As the title says, today I stopped using the Dutch app Peaks. The app was originated by the Dutch bank Rabobank and has been marketed as ‘investing with your spare change’.
The app can (only if you are using it in combination with an account at Rabobank) round off each PIN-transaction to the whole digit and put the difference aside to invest in. So, if you buy a coffee for €2,20 Peaks will round up to €3,00 and the 80 cents difference will be set aside. At the end of each week (on Sunday) you get a notification from the app with the amount of money is going to be deducted from your account. You can then stop this transaction if you think it’s too much for that week or whatever reason you have.
On the following Monday or Tuesday, the money is then invested in some ETF’s (exchange traded funds). You can also choose for one out of four risk profiles: mild, spicy, sharp and hot.

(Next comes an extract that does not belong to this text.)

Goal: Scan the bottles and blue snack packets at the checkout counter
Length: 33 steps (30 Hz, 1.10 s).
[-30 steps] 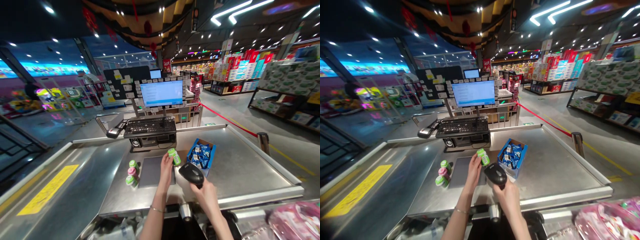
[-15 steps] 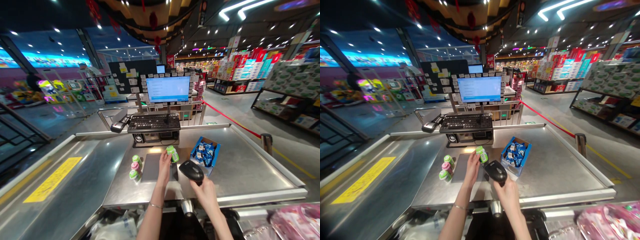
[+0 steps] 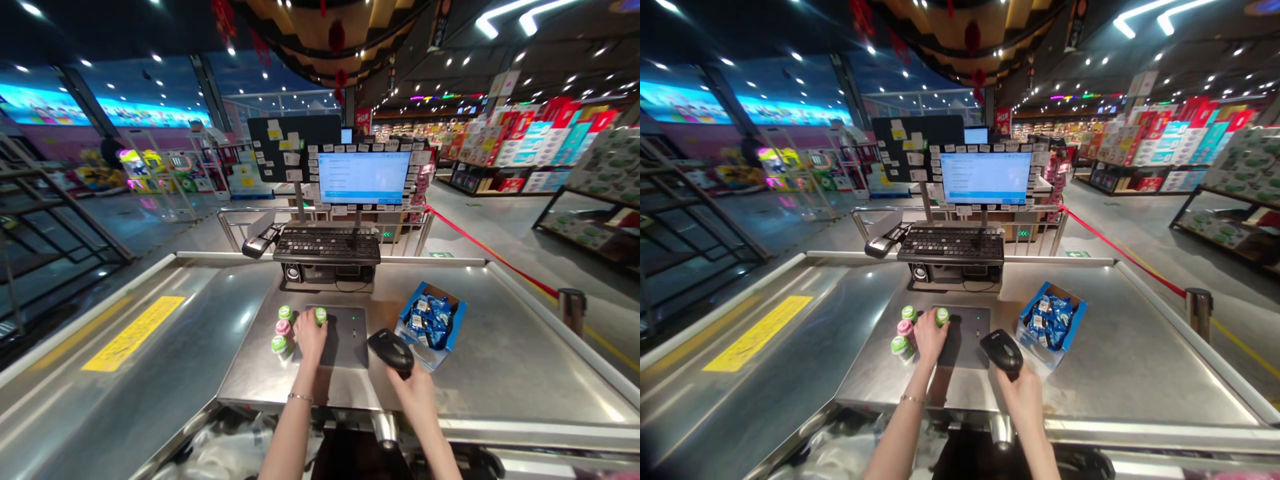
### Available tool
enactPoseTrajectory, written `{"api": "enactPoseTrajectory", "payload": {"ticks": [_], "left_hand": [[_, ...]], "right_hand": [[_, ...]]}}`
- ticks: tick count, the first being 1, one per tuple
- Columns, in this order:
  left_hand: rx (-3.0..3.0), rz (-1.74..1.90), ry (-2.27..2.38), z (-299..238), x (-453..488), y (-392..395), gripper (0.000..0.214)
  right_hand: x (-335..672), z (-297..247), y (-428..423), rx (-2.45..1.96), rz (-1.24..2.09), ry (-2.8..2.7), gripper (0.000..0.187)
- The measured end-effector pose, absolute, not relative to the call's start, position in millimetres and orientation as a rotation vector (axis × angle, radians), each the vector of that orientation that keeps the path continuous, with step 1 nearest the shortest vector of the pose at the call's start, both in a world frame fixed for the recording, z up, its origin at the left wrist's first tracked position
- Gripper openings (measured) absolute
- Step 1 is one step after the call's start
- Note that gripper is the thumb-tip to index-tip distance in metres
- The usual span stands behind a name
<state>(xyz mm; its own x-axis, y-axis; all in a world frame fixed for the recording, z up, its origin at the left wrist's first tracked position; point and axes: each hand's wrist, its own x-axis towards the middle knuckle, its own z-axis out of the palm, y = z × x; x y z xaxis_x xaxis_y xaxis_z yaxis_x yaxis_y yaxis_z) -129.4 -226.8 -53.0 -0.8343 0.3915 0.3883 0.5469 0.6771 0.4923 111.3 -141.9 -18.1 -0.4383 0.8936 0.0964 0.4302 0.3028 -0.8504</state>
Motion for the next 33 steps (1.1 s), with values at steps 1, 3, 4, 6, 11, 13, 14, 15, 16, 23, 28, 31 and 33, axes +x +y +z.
{"api": "enactPoseTrajectory", "payload": {"ticks": [1, 3, 4, 6, 11, 13, 14, 15, 16, 23, 28, 31, 33], "left_hand": [[-0.735, -0.746, -2.653, -54.0, -138.0, -231.0, 0.036], [-0.719, -0.538, -2.645, -55.1, -153.9, -237.5, 0.036], [-0.720, -0.469, -2.632, -55.5, -160.9, -239.9, 0.036], [-0.708, -0.377, -2.610, -56.4, -172.7, -243.5, 0.036], [-0.679, -0.303, -2.641, -59.7, -184.0, -246.8, 0.040], [-0.691, -0.323, -2.627, -59.4, -178.9, -244.4, 0.043], [-0.708, -0.349, -2.613, -58.5, -173.9, -241.6, 0.044], [-0.741, -0.388, -2.597, -57.1, -167.3, -237.5, 0.045], [-0.795, -0.441, -2.577, -55.0, -159.3, -231.9, 0.045], [-1.400, -1.052, -2.331, -31.0, -73.7, -161.1, 0.042], [-1.812, -1.468, -2.107, -20.2, -12.2, -104.7, 0.042], [-1.957, -1.503, -2.080, -20.7, 9.6, -73.8, 0.046], [-1.938, -1.328, -2.191, -22.4, 17.5, -53.8, 0.048]], "right_hand": [[109.2, -22.3, -141.6, -1.168, 1.059, -2.013, 0.044], [105.8, -28.7, -141.1, -1.157, 1.097, -2.026, 0.046], [104.5, -30.8, -140.9, -1.155, 1.118, -2.027, 0.047], [102.5, -33.0, -140.4, -1.154, 1.151, -2.030, 0.046], [100.5, -34.0, -139.5, -1.180, 1.202, -2.004, 0.043], [100.7, -34.1, -139.5, -1.162, 1.192, -1.989, 0.043], [100.8, -33.9, -139.4, -1.147, 1.179, -1.982, 0.042], [101.0, -33.5, -139.2, -1.135, 1.168, -1.974, 0.042], [101.2, -32.8, -138.7, -1.130, 1.159, -1.963, 0.041], [114.5, -20.5, -127.1, -1.227, 1.091, -1.792, 0.047], [146.6, -13.8, -102.1, -1.332, 1.011, -1.584, 0.053], [167.4, -12.8, -85.4, -1.382, 0.951, -1.472, 0.056], [177.9, -13.9, -77.3, -1.396, 0.931, -1.422, 0.057]]}}
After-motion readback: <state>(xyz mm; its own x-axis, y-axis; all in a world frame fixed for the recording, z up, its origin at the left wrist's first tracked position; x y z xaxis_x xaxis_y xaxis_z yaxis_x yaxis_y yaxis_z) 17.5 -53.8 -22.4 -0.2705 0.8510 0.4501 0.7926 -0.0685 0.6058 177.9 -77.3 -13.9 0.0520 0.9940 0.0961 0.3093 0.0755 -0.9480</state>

Why did I stop using Peaks?
Sounds nice right? So why did I stop using the app after some months then? Because it is simply not worth it because of the costs. The app is free for the first 3 months, which I used it for, just to see what the fuzz was about. After three months the usage of the app costs 1 euro per month if you have less than 2500 euro invested. Above 2500 euros it costs you 0,5% of the amount you have invested. Next to that there is also the fee you must pay to the funds, usually 0,25% to 0,33%.

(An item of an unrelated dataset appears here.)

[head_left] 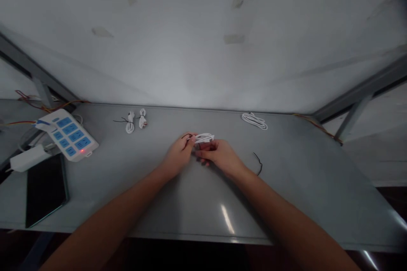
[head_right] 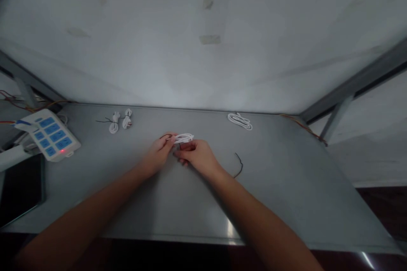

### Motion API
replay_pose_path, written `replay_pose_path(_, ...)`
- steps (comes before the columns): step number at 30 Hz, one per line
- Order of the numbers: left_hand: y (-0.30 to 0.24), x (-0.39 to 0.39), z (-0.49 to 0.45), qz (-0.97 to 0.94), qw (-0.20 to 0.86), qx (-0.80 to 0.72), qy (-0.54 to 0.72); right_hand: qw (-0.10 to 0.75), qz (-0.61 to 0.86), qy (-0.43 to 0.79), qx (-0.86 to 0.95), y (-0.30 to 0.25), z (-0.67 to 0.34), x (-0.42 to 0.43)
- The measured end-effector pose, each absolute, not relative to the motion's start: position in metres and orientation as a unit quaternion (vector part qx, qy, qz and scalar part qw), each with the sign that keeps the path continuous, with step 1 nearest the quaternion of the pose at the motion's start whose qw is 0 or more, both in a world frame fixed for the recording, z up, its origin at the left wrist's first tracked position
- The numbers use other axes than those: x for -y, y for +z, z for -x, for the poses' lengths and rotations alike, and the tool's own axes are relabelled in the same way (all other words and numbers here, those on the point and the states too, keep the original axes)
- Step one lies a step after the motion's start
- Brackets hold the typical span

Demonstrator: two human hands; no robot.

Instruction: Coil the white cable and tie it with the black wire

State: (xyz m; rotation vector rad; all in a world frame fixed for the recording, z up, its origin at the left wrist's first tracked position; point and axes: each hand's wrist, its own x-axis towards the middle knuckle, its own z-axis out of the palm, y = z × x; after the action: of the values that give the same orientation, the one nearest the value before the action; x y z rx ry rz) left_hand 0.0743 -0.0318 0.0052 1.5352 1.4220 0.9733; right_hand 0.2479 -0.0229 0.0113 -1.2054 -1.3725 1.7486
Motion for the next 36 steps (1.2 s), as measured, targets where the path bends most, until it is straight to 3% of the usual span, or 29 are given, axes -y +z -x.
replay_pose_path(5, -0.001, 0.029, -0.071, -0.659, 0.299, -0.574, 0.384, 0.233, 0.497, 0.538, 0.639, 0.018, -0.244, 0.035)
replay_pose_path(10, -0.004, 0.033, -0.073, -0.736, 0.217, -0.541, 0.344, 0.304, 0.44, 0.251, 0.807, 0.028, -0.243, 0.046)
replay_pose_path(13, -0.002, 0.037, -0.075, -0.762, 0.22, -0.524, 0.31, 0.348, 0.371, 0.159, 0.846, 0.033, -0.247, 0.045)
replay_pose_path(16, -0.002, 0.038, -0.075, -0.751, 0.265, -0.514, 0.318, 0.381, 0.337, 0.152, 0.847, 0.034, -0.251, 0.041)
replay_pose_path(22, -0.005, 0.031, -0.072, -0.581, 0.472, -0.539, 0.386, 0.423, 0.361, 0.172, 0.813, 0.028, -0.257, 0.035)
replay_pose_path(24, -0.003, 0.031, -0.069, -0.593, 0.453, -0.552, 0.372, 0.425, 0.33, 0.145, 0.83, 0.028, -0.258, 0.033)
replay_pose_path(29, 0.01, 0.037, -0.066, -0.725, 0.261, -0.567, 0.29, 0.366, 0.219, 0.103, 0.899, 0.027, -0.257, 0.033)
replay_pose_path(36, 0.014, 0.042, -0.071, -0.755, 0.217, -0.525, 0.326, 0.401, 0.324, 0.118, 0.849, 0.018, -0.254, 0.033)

Let’s take the riskiest profile (hot) to calculate the costs and let’s say we put in 30 euros each month. The expected payback for this profile is 6,1% on an annual basis. If you don’t pay any fee you will receive around €11,90 in payback after a year. However, you of course do need to pay the fee, starting after 3 months, so 9 euro in total, this will only give you 2,90 after the first year. We did not even incorporate the fees you need to pay to the funds in this calculation!
Some other reasons I stopped using Peaks next to the high costs are the irritating app settings screen and the fact that’s it’s an app, nothing more, nothing less. I have no idea what happens if I break my phone or if I switch phones or numbers.
I see Peaks as a nice experiment to give young people some more insights in how they can invest their spare change, but nothing more than that. Peaks is not a serious investment for your future, near or far.